As Massimo Zitti of Mother Cocktail Bar has discovered, just a few tannic drops of lacto-fermented concord grapes turn a regular old-fashioned into some – thing weirdly complex and wonderful. For some, the process of transforming local peaches into bottle-conditioned bellinis, as Kelsey Ramage and Iain Griffiths do at Supernova Ballroom, is part of a larger eco-conscious mission to make a sustainable bar program. For others, it’s a personal challenge. “I know it sounds cocky, but it’s been a long time since I’ve tested a drink and failed,” says Stillife’s Andrew Whibley. “Just because you know how to make a Manhattan doesn’t mean you know the first thing about fermentation.” 

The health benefits are on point with the mindful drinking movement. “The good bacteria and living ingredients from garden and kitchen scraps give us just what we need to feel connected to the cocktail,” says Lauren Mote, co-owner of Bittered Sling Bitters. 
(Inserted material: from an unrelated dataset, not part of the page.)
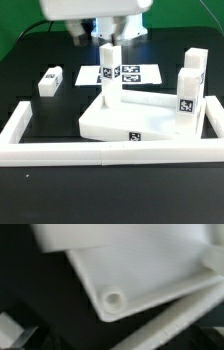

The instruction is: Assemble desk

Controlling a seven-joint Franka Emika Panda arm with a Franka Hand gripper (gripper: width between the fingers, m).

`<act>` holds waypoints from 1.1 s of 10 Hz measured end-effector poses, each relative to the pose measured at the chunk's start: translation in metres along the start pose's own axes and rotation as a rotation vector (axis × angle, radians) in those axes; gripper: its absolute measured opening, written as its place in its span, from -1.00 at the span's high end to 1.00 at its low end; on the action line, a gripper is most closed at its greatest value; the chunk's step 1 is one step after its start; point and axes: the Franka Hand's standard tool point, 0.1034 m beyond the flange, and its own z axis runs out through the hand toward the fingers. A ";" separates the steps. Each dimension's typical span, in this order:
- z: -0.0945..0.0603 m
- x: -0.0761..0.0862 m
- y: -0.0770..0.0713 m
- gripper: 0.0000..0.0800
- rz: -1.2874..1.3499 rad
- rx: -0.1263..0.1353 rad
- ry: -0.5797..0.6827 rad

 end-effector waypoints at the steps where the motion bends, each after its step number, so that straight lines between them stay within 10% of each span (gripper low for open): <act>1: 0.010 0.002 0.036 -0.62 -0.097 -0.020 -0.018; 3: 0.036 0.002 0.072 -0.62 -0.207 -0.054 -0.014; 7: 0.040 -0.004 0.073 -0.62 -0.278 -0.056 -0.042; 11: 0.072 -0.016 0.142 -0.62 -0.357 -0.155 -0.354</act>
Offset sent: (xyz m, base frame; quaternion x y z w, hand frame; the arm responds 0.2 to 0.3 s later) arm 0.0000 0.0000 0.0000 0.0000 0.0000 -0.1938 0.9810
But the methods can be dangerous. “Botulism is a real thing,” says Whibley. “You don’t want to make your guests sick.” You don’t want to freak them out either, says Zitti, who adds that the real challenge is making balanced drinks with living ingredients that are constantly changing. “Clementines can taste like lemon when they are fermented,” says Zitti. “But they can also taste like vinegar if you let it go too far.” Ultimately, the risk of working with unpredictable organisms is also its own reward. 

“Fermentation was born from an ancient need—to keep food from rotting,” says Zitti. “But we are working with living cultures. And if we don’t take care of them, they will die. Our drinks are more than just drinks. They show how much we care.”